Anyway, a train journey from Vancouver to Winnipeg is an excellent time to do some FME golfing so, while watching the scenery pass by, I finally worked on the problem myself and reviewed what you had all done.
This post is the first of two; in this post I’ll talk about the concept and what I did to achieve the goal, in the second post I’ll list all of the strategies users came up with and who had the best result!
The Contest
So FME golf comes from the concept of Code Golf the idea of which is to write the smallest amount of code to carry out a given task. For example this snippet of code:
!(y%100<1&&y%400||y%4)
…is (so they say) Javascript that determines whether a given year is a leap year or not. You couldn’t get much smaller than that.

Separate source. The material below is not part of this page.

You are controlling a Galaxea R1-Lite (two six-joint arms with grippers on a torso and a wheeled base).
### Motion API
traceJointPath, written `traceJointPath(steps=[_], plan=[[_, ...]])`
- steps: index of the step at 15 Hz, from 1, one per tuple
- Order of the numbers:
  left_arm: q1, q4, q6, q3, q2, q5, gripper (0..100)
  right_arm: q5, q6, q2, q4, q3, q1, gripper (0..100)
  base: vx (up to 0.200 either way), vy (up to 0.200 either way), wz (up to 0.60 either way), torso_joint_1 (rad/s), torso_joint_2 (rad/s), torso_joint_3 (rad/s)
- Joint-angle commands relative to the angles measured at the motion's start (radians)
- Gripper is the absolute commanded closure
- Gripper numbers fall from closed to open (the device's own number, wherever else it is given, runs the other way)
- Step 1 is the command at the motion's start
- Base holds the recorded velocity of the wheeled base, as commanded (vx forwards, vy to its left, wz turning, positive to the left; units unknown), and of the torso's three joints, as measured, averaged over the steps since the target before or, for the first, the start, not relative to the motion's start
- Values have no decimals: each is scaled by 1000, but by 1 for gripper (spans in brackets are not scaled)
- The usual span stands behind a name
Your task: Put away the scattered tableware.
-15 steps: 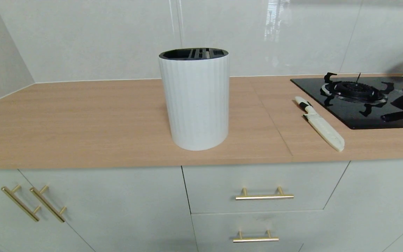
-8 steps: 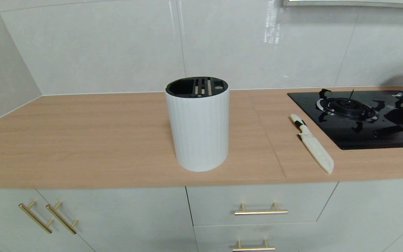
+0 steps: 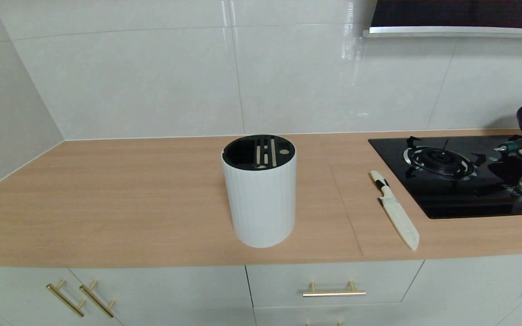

In fact, you couldn’t get further away from the concept of well-designed code either!
For FME I made a workspace available and challenged everyone to reduce that workspace in size (measured by the number of bytes) to as small as possible.
The rules:
- The aim is the smallest workspace file (number of bytes) possible. It’s not just the fewest transformers.
- You can use Workbench only. No manual editing of the fmw file contents is allowed (so don’t open the file in a text editor and strip out spaces)
- No Python or Tcl scripting is permitted – it must be pure FME. However, you may use FME functions if you wish.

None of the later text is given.